The interest rate increases already made by the RBA mean that 18.3% of mortgage holders, 796,000, would now be classified as ‘At Risk’ – an increase of 34,000 on the original figure of 762,000 (17.5%).
If the RBA increases interest rates by 0.5% in each of the next two months this would mean 19.4% of mortgage holders, 843,000, would then be classified as ‘At Risk’ – an increase of 81,000. This would be the most mortgage holders classified as ‘At Risk’ since the March quarter 2021 just over a year ago.
Roy Morgan considers the risk of ‘mortgage stress’ among Mortgage holders in two ways:
- Mortgage holders are considered ‘At Risk’ if their mortgage repayments are greater than a certain percentage of household income – depending on income and spending.
- Mortgage holders are considered ‘Extremely at Risk’ if even the ‘interest only’ is over a certain proportion of household income.

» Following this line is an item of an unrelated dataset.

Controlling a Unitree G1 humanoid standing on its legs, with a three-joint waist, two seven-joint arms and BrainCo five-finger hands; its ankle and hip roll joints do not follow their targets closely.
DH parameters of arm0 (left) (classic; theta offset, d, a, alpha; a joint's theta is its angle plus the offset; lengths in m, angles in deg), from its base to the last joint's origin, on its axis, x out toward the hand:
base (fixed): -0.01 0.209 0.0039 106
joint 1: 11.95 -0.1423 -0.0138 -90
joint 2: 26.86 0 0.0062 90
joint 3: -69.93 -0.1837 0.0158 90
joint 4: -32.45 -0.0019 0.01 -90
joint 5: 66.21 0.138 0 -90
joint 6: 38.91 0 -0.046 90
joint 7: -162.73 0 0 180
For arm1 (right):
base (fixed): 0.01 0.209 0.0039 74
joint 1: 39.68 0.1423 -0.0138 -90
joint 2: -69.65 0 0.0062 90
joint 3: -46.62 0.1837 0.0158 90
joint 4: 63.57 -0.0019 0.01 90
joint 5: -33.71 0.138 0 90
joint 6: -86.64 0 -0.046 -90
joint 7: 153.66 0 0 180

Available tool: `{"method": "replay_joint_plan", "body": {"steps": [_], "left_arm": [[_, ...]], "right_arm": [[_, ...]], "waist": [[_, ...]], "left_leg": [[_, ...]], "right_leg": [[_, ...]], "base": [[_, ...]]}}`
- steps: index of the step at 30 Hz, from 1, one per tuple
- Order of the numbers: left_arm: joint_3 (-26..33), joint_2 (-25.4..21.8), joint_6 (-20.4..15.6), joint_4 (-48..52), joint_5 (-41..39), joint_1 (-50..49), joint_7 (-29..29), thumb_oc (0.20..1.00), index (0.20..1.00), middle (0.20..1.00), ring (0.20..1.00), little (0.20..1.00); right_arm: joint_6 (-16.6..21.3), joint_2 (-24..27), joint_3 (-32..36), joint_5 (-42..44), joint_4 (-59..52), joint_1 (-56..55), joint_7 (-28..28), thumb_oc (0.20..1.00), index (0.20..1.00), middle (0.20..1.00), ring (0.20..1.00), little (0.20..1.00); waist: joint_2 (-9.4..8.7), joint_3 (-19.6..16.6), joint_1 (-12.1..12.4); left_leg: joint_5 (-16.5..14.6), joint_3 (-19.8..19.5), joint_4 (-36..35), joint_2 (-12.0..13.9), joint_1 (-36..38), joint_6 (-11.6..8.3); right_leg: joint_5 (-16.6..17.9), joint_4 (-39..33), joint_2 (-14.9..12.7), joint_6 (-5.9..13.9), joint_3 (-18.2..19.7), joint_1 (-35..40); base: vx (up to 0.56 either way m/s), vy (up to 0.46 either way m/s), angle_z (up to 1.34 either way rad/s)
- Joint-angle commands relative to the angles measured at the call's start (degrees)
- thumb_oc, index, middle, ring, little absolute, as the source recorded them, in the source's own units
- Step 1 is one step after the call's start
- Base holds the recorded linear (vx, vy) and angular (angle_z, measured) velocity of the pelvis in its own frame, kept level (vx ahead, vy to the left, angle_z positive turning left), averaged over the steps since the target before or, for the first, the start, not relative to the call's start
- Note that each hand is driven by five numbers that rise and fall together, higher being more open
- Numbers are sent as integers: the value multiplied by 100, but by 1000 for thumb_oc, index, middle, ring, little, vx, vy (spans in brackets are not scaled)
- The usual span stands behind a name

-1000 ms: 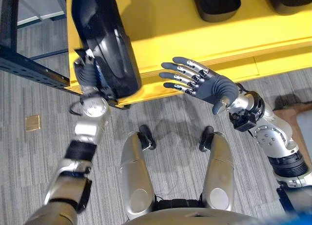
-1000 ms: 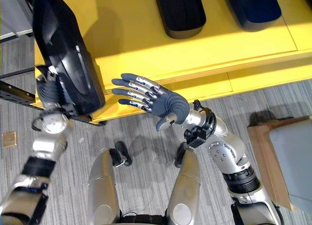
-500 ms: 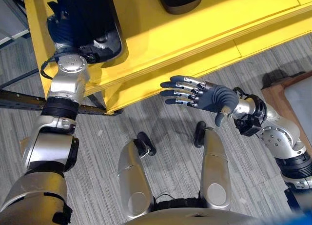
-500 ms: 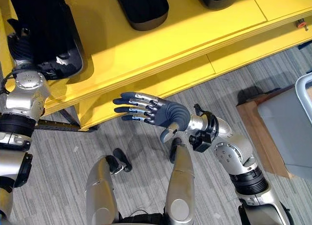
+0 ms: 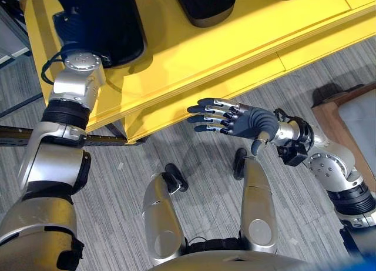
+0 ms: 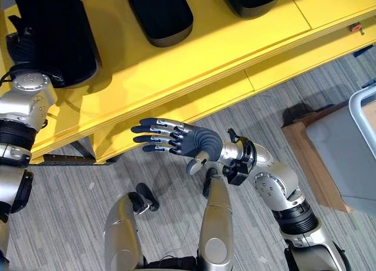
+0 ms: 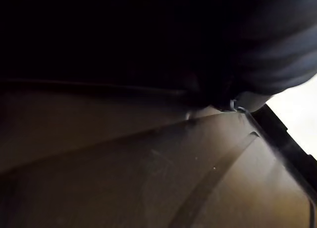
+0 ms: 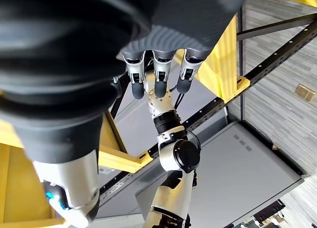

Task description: Move parts from the plastic box to the shelf.

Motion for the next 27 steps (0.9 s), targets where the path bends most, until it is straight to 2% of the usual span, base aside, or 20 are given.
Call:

Commenting on the results, Roy Morgan CEO Michele Levine noted that mortgage stress has been at record lows amid all-time low interest rates and financial support from the Government and banks that protected those with home loans. But that looks set to change as interest rates rise:
“If the RBA does go through with these interest rate increases in the next two months there would be a further increase in the number of mortgage holders considered ‘At Risk’ to nearly one-in-five (19.4%) or 843,000 (an increase of 81,000). This would be the highest number of ‘At Risk’ mortgage holders since early 2021 – and with the prospect of further interest rate increases to come…
“These figures suggest that as long as employment levels remain strong the number of mortgage holders considered ‘At Risk’ will not spike alarmingly over the next few months as interest rates are increased from the record low levels experienced during the last two years.
An OCR of 1.85% is manageable. But an OCR of 4.3% by May 2023- as predicted by financial markets – would see mortgage rates more than double from their pandemic low (to 7.7%) and would place enormous stress on borrowers.
Monthly principal and interest mortgage repayments would rise by around 50%, which would also smash household consumption – the Australian economy’s biggest driver.
Given Australia has the second highest household debt loads in the world, and the majority of borrowers are on variable rate mortgages, we are more sensitive to interest rate changes than anywhere else.